Ein bemerkenswerter Auftritt an einem bemerkenswerten Ort: Tom Buhrow stellt sich im Berliner Abgeordnetenhaus den Fragen der Abgeordneten. Könnte man jedenfalls meinen, glaubt man dem, was die öffentlich-rechtlichen Sender selbst über den vergangenen Mittwoch schreiben. Berlin steht für den RBB, steht für den größten Nachkriegsskandal des deutschen Zwangsgebührenfernsehens. Man hätte erwarten können, dass Buhrow sich dessen bewusst ist.
Nicht nur Buhrow selbst betreibt dieses „Framing“ aus dem ÖRR-Handbuch. Ein Leser der RBB-Webseite wird mit beispielhaften Falschmeldungen gefüttert. Dort prangt die Schlagzeile: „Buhrow steht Begrenzung der Spitzengehälter offen gegenüber.“ Das ist irreführend. Offenbar setzt man auf die alte Internetweisheit, dass nur Schlagzeilen gelesen, geliked und geteilt werden.
In Wirklichkeit hat Buhrow nur davon gesprochen, dass ein solches Ansinnen legitim sei – und den Ball zurückgespielt. Er erinnerte an Staatsverträge und Mediengesetze. Und setzte dann drauf: Bei einer Anhörung im Landtag von Sachsen-Anhalt habe der dortige Rechnungshofpräsident dargelegt, um wie viel der Rundfunkbeitrag sinken würden, wenn die Intendanten von ARD, ZDF und Deutschlandradio komplett abgeschafft würden. „Null. Es ist noch nicht einmal ein Cent“, sei die Antwort des Rechnungshofpräsidenten gewesen
Das steht wortwörtlich so im RBB-Beitrag. Es ist das genaue Gegenteil der Überschrift. In Wirklichkeit hat Buhrow gesagt, dass die paar Millionen den Kohl nicht fettmachen, weil über den Rundfunkbetrag so üppig abgesahnt wird, dass es gar keine Rolle mehr spielt. Und dass man so viel bekommt, dafür sei die Politik in erster Linie verantwortlich – nicht er. Aber durch Simplifizierung und Manipulation ist der gewöhnliche ÖRR-Zuschauer womöglich zur Analyse des eigentlichen Vorgangs nicht mehr fähig. Ansonsten könnte sich Buhrow eine solche Chuzpe gar nicht leisten.

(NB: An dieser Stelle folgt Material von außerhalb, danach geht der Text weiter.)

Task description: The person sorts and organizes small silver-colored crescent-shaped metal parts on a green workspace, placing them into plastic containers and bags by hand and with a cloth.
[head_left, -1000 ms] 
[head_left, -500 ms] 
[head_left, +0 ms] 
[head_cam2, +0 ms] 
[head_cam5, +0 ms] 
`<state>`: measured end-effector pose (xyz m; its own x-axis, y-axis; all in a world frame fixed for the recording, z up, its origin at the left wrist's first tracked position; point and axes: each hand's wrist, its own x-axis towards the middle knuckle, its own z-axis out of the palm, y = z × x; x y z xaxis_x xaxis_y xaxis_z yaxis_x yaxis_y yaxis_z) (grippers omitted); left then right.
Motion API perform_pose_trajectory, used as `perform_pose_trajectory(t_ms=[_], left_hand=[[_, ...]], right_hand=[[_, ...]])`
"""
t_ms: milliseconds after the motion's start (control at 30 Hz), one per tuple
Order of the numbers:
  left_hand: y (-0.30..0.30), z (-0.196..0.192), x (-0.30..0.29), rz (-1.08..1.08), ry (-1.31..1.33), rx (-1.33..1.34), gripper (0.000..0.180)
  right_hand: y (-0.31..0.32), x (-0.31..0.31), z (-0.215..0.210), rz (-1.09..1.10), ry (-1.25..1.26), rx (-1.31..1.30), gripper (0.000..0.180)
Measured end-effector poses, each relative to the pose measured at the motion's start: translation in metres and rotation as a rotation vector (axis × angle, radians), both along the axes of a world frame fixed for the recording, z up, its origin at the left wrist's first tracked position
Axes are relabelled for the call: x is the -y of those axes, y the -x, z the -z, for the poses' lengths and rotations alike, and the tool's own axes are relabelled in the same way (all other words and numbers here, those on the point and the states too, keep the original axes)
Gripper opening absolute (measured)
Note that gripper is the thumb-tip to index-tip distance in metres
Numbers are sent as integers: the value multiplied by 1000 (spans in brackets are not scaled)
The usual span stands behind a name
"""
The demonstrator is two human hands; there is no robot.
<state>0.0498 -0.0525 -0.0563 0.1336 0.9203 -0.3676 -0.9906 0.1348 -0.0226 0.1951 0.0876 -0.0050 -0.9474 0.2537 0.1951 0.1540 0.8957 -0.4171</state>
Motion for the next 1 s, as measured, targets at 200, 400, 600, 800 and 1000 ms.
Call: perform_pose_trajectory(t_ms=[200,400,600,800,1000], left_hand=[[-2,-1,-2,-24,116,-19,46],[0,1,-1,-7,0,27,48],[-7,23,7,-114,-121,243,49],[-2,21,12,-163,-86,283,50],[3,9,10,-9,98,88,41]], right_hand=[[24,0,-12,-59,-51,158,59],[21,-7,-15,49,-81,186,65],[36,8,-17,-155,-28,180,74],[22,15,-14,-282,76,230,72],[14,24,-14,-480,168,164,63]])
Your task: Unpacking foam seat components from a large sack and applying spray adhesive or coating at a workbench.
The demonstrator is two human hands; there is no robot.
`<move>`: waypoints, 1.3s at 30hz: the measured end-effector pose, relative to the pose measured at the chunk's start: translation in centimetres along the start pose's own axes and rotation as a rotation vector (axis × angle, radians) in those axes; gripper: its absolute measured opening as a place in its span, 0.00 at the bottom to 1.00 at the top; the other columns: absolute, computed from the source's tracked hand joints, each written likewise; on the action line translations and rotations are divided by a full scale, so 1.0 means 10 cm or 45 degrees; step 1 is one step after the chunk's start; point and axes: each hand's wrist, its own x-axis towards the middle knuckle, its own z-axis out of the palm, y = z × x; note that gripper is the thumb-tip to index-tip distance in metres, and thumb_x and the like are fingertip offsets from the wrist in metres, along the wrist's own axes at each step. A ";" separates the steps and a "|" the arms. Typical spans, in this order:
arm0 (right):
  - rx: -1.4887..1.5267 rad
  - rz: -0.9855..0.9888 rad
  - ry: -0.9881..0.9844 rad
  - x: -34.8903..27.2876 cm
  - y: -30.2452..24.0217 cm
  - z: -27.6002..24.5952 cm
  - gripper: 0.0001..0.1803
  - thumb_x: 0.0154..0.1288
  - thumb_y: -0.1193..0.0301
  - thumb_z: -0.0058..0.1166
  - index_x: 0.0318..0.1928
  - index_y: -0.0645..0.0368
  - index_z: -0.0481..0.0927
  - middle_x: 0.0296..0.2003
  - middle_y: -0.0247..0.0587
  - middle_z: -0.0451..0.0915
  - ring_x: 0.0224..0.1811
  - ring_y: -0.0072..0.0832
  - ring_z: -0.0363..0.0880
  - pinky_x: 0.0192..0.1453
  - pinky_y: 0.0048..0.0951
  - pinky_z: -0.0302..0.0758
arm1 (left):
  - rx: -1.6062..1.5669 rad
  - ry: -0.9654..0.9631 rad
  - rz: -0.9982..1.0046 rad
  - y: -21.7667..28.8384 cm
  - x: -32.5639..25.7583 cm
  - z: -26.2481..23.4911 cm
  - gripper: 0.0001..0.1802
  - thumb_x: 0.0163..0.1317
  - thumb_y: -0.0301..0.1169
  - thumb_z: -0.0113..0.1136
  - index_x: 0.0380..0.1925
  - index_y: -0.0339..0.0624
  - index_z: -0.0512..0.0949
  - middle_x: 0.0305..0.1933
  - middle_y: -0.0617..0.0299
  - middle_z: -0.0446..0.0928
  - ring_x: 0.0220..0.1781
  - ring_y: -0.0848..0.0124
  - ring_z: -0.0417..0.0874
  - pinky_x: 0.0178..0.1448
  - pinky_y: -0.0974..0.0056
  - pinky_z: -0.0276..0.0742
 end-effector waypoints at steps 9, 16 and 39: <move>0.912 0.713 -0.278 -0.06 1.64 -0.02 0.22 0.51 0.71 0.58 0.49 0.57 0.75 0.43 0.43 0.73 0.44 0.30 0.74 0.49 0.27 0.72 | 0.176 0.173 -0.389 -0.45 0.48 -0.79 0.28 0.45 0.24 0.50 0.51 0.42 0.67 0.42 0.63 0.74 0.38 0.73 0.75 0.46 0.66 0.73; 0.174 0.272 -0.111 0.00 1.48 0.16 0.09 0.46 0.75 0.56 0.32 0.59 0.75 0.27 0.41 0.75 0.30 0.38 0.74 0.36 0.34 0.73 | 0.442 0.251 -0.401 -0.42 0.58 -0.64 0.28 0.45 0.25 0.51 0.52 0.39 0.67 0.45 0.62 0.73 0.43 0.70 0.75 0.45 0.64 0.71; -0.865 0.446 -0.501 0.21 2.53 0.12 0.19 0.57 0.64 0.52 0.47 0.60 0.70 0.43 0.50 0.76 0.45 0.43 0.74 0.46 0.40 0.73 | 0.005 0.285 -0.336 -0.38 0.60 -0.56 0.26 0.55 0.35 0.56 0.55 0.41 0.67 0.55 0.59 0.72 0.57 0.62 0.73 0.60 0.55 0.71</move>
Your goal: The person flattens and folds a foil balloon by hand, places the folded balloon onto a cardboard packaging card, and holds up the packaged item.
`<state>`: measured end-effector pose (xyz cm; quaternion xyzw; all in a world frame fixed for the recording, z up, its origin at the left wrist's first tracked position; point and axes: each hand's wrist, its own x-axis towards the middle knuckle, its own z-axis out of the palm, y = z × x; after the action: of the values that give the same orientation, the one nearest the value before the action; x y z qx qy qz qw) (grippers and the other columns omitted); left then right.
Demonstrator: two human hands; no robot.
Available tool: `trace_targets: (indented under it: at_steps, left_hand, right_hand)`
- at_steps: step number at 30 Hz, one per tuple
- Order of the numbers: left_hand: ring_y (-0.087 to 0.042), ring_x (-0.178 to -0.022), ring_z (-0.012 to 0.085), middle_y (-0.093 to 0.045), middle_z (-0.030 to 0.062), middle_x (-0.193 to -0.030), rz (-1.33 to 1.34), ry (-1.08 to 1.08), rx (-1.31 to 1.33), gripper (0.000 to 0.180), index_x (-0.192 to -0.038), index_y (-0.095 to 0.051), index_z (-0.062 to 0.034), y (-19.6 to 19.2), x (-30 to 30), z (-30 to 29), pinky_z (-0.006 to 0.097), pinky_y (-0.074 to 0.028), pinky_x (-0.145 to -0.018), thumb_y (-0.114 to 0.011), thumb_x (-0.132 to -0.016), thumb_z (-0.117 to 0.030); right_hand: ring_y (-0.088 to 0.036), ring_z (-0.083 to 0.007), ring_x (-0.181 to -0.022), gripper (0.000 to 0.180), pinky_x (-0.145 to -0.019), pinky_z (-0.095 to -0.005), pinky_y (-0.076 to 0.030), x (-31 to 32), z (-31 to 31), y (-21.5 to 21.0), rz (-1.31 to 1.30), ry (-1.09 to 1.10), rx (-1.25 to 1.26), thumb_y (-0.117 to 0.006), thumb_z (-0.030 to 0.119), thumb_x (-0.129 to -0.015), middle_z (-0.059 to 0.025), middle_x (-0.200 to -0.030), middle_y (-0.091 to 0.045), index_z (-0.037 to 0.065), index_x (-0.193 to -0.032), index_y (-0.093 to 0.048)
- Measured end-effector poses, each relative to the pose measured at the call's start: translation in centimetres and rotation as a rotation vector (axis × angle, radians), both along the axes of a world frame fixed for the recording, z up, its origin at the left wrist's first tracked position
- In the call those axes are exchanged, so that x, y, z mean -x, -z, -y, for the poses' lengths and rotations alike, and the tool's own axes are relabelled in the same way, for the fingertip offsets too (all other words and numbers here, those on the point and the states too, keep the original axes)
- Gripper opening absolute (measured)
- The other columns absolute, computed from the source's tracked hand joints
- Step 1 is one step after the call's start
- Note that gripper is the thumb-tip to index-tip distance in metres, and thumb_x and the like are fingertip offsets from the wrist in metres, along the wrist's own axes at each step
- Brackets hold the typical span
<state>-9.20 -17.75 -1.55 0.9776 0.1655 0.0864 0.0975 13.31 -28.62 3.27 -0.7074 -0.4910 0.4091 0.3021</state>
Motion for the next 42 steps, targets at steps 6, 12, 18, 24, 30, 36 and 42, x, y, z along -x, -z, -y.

Wieder ist es die Politik schuld: die Bundesländer sollten weniger Leistungen bestellen. Offenbar regiert in den Redaktionen tatsächlich die Devise: Verbietet uns den Konsum! Beschneidet uns! Macht uns das Leben so schwer, dass wir uns umgewöhnen müssen! Wir sind Junkies! Zumindest erklärt diese Mentalität die Kommentare in den Tagesthemen, wenn wieder dazu aufgerufen wird, sich zum Wohle des Klimas, Coronas, der Ukraine oder der Energiekrise zu geißeln. Es sind verzweifelte Hilferufe an die Außenwelt.
Auch den Qualitätsanspruch untermauert der ARD-Chef. Auf die Frage des FDP-Politikers Stefan Förster, warum ARD-Journalisten immer mehr Nachricht und Kommentar vermischten, erklärte Buhrow: „Das tun die Medienkritiker bei den Zeitungen auch.“ Die eigene Bankrotterklärung jedweder persönlicher wie journalistischer Integrität soll wohl entwaffnen. Wenn alle eine Bank ausrauben, wird Bankraub legitim und legal. Derselbe Menschenschlag attestiert einer Vielzahl von Bürgern, mit einer hochkomplexen Welt nicht mehr zurechtzukommen und stundenlang im Kindergärtnermodus belehrt werden zu müssen.
Zur Begründung darf der Dauerbrenner „Demokratie“ herhalten. „Ich glaube, dass der öffentliche Rundfunk unverzichtbar ist für die Demokratie“, erklärt Buhrow. Der Sturz des Peisistratos, der Schweizer Rütli-Schwur, der Amerikanische Unabhängigkeitskrieg von 1776 – alle nicht denkbar ohne staatlich verwobenes Gebührenfernsehen. Ohne ARD kommt Hitler an die Macht. Man neigt zur Ansicht: vielleicht kommt mit ARD irgendwann etwas noch Schlimmeres, wenn sie den Gebührenzahlern den Stiefel noch etwas tiefer ins Gesicht rammt. Dagegen ist Silvio Berlusconi wahrlich das kleinste Übel.